“Because I want, if nothing else, for you to understand how much we love.”
We all have ambition that drives us. We make the choices that end up shaping our experience. And it seems that in the end the telltale question, the indicator that decides for us whether or not we made the right choices is: Would you do it all over again? And, well, would you? Are you happy with the choices you’ve made thus far? Joseph Riippi’s new novel Because (also: b/c) compels you to think about your life choices by offering an artistic presentation of all his desires.
“I want to plant a magnolia tree outside the window nearest you so you have something beautiful to look at when you stretch your back.”
‘I want…’ Riippi’s story presents itself as a boundless compilation of wants. Rather than write a rote autobiography, Riippi uses painfully honest, truly lovely statements, comprising his copious wants, to explore the complexity of life itself. The rawness of the prose put me off because I have to admit that I didn’t enjoy reading it at first. I had never realized how much I enjoy reading a thoughtful storyline in books until I found myself searching for some kind, any kind of story or plot in Riippi’s novel. Finding none, I might have felt a little disconcerted. But halfway through the short novel, I finally realized that a candid charm rests in its unconventional rendition.
“I want to experience a night time day. I want us to dream and walk backwards in time along the pink-purple ribbons of never-before-seen northern lights.”
Because has a childlike magic running through its pages reminiscent of a child catching fireflies at sundown. Riippi, like us, has endless wants, almost all of which will never be realized. Similarly, as children, we all had seemingly endless wants: a new bike, the next Nintendo, a prettier doll, and some of these wants even got fulfilled. However, as we got older, our wants became desires, slightly more complicated, and then eventually, aspirations, even more demanding of our attention. We stop thinking about what we don’t have and start thinking about what’s missing. Riippi’s beautiful rendition of his wants, desires, and aspirations into one unified collection of simple sentences, lightly touches on this idea of growing older and the implications it has on our decisions. He mingles our need to fulfill ourselves with the mature complexity inherent in our longings.
“I want to tell you how Juno died first, of cancer, aged almost 91 in dog years and how then Ginger died three days later, even though she was much younger and hadn’t been sick at all.”

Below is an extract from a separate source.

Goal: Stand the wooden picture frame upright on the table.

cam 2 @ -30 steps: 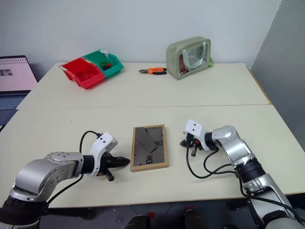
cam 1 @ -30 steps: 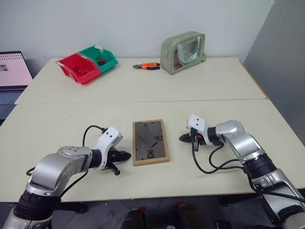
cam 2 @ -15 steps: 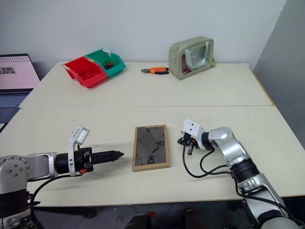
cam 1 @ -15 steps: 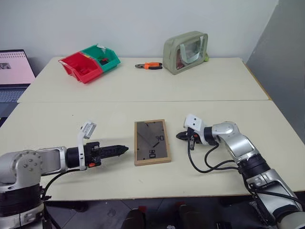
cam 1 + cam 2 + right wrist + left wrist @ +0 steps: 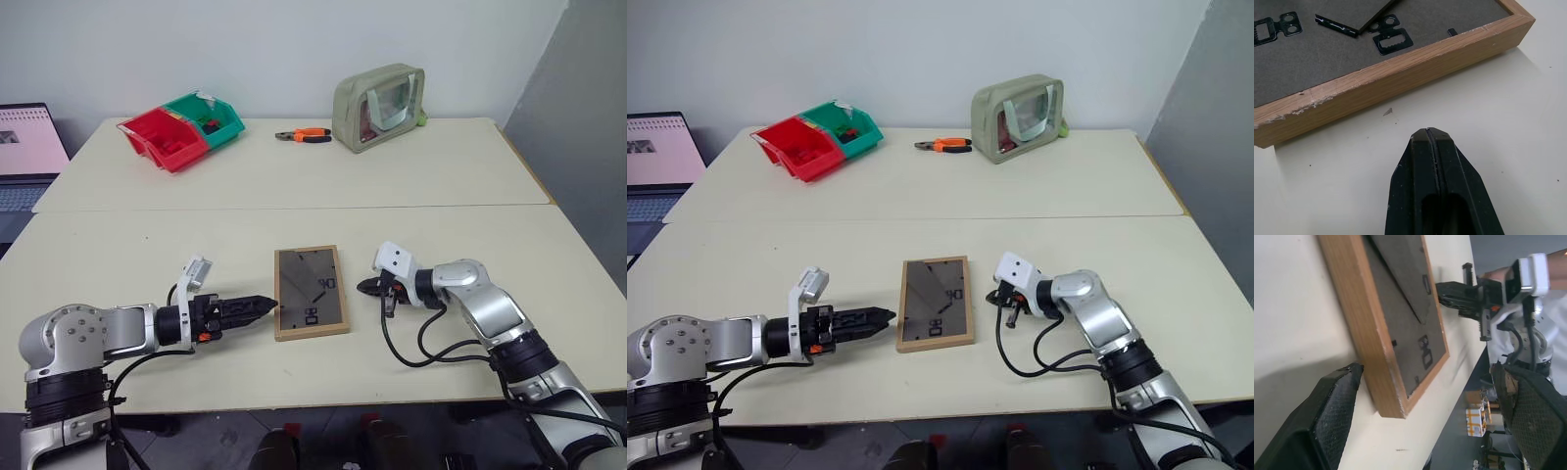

Beyond the enumeration of desires, Riippi bleeds nostalgia as he unloads his encounters with life’s beauty and hardships onto paper. He doesn’t tell you about his experiences, he makes you understand. You end the novel feeling as if you know the author personally, as if you met in a coffee shop and he casually told you about why he became a writer and what he had for dinner last night. You can also feel the love he exudes for the people in his life, and that love ends up being his main motivation for writing the novel. There’s an aestheticism to Because that takes some getting used to, but the pursuit is irresistible. I want you to read this novel, I want you to go on that search, and I want you to learn something new about yourself.